Expert: Daniel, Head of Customer, Seccl Technology Facilitator: Philip Biber, Sionic
Expert: Daniel, Head of Customer, Seccl Technology
Facilitator: Philip Biber, Sionic
- Advice is currently expensive because adviser time is so limited in part due to archaic systems and processes that take up too much of their time.
- Empowering advisers and customers alike through the appropriate use of technology is thus key.
- A connectivity approach, enabled by APIs is the way forward.
- Data is the key to this - ugly data maps with duplicate fields over multiple applications lack synchronicity and have data validation issues.
- A middle layer to take in all the client facing front end and also connect to the middle and back office acts as the system manager.
The pandemic has moved technology from an agenda item to top of the agenda. Paper based and manual platforms are no longer fit for purpose and so the conversation about building business for the future moves right up the list.
The digital side of things can and should provide more than online valuations to client onboarding, secure communications and the like. Players are envisioning a holistic and omnichannel client experience that gives client choice in selecting pathway. Advisers also need to nudge clients towards digital to enable things to be quicker and belter. To do this the functionality needs to be very user friendly and easy to use.
1. Advice is currently expensive because adviser time is so limited in part due to archaic systems and processes that take up too much of their time.
Tech is one barrier but the other is regulatory where the regulator makes it hard to offer differentiated service. It is a more binary approach – was advice offered or not? A gradient level of service would make sense and appropriate use of FinTechs to enable this would be therefore good for the advice market – the customers.
2. Empowering advisers and customers alike through the appropriate use of technology is thus key
There are significant cost benefits to having a modern workable and future proof platform. Clients don’t really care about the platform they just want it to work. Lack of integration between internal systems can be an issue- legacy systems that pre-date the existence of a platform make it painful to move new assets over and this has a client impact. In an age where people looking to grow both organically and via acquisition, a quality platform makes sense. It also works for smaller companies might struggle with expertise and IT overhead to build a platform in house.

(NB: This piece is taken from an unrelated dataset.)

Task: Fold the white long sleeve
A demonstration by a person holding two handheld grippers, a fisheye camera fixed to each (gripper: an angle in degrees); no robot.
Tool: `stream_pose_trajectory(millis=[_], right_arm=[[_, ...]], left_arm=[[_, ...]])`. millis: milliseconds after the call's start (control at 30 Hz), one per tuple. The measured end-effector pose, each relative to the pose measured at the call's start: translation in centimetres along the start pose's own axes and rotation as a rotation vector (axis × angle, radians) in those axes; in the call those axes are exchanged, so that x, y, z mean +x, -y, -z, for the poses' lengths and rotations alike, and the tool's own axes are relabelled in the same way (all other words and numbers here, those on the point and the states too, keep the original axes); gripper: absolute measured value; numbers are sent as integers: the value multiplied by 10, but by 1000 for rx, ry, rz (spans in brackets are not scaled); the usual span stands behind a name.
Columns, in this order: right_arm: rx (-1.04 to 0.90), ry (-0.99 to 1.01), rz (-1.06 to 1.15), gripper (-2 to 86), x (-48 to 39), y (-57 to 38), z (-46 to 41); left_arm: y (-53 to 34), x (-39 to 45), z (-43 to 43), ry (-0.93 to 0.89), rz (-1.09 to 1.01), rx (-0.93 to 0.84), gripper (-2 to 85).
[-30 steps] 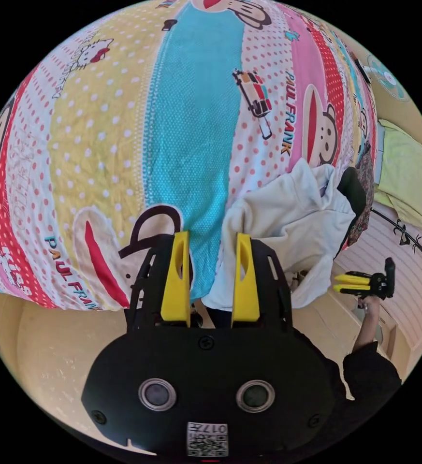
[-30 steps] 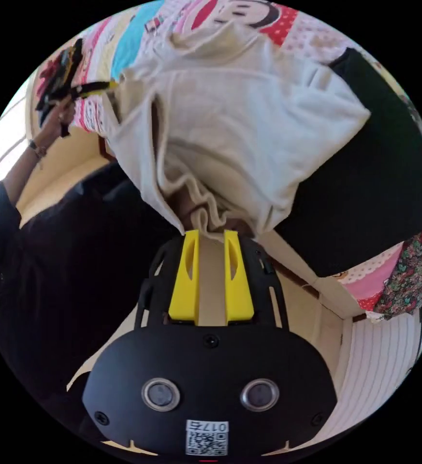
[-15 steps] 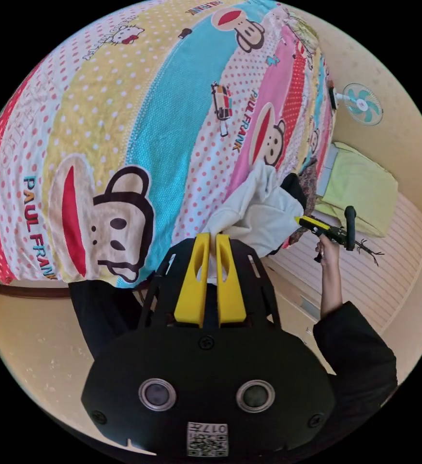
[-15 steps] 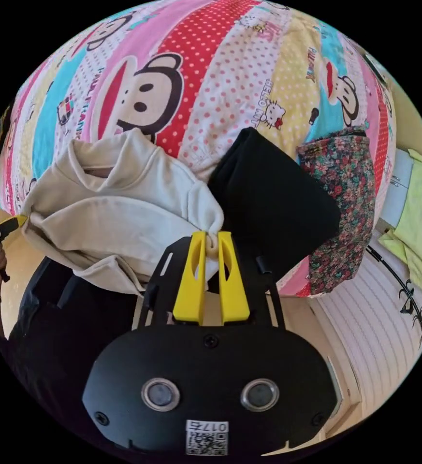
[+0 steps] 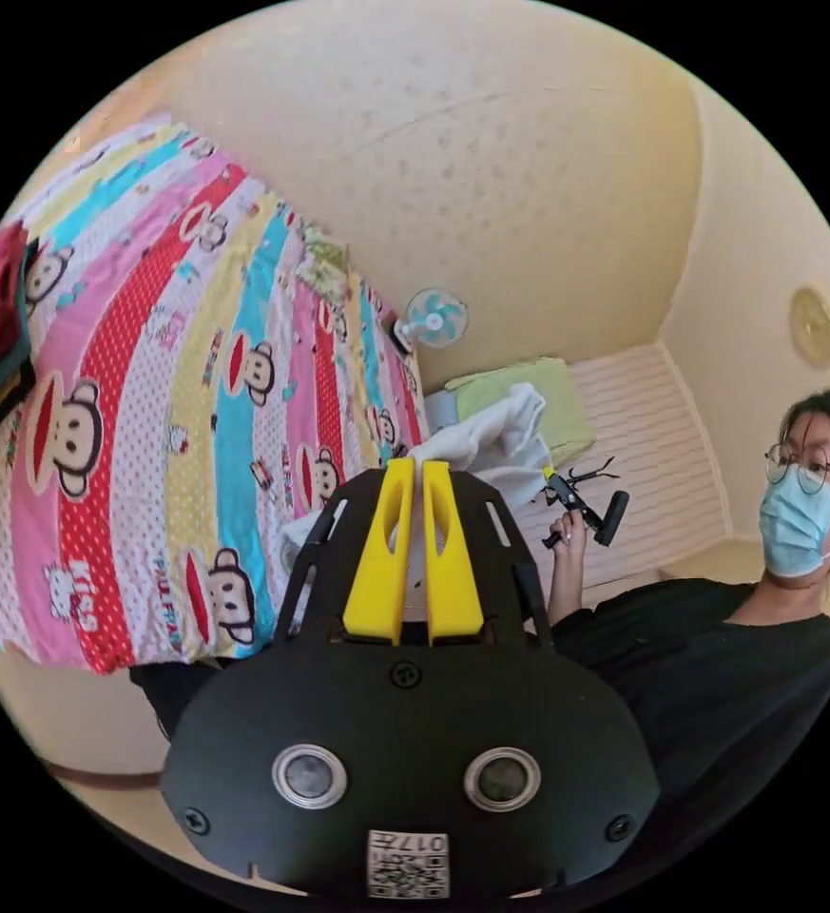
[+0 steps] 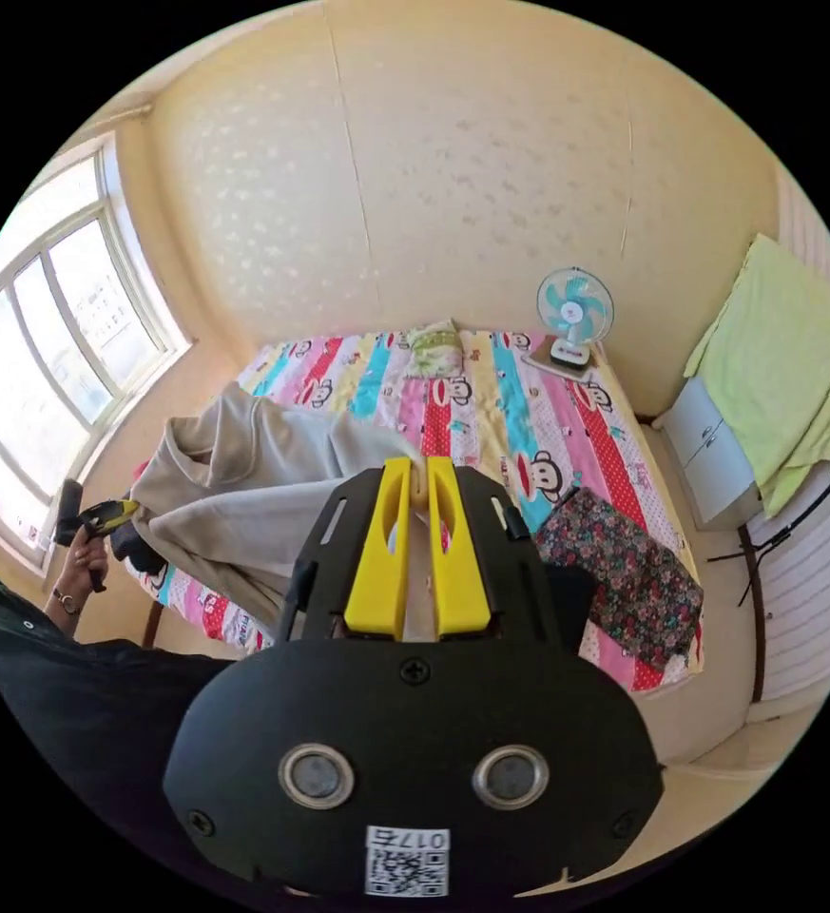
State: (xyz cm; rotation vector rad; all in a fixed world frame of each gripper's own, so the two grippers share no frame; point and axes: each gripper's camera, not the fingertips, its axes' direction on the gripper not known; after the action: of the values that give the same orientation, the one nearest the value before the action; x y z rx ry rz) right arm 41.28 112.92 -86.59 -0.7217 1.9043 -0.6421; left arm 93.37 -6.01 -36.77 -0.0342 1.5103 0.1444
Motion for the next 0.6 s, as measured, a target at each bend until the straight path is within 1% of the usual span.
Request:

3. A connectivity approach, enabled by APIs is the way forward
Architectures have been historically built to keep everything in one place. But APIs promote connectivity as long as all APIs same calibre so that data and information can be moved, using the same standards, from one system to another.
4. Data is the key to this - ugly data maps with duplicate fields over multiple applications lack synchronicity and have data validation issues.
This is a barrier. A single data source and a single client identifier to feed a constellation of applications and to look and feel slick is required.
The idea is use a core system which is the single source of truth and from which other systems take information. So validation is done once with the core system.
The utopia is having multiple technologies but the users at the front end would not know they were different because the ecosystem is working in harmony; it looks and feels the same at the front end and is easy to use and is thus, engaging.
5. A middle layer to take in all the client facing front end and also connect to the middle and back office acts as the system manager.
Currently the vendor with the most connections ends up managing things and this allows the joining of multiple pieces of capability to provide a whole. To the future, firms will move to having a coding team in house to manage the integration layer and create a bespoke ecosystem, rather than rely on a vendor.
The future is advice firms that can advocate more heavily on the connection side and the vendors who will win will be those that are able and willing to connect to other systems to create a best of breed system that works for all – meeting the needs of the adviser.
The technology to do this exists. It all comes down the execution and all players within an ecosystem being on the same page when it comes to a joined up and efficient approach without unnecessary disruption or friction points. Any proposition is only as strong as its weakest link and so this best of breed approach is valid and valuable.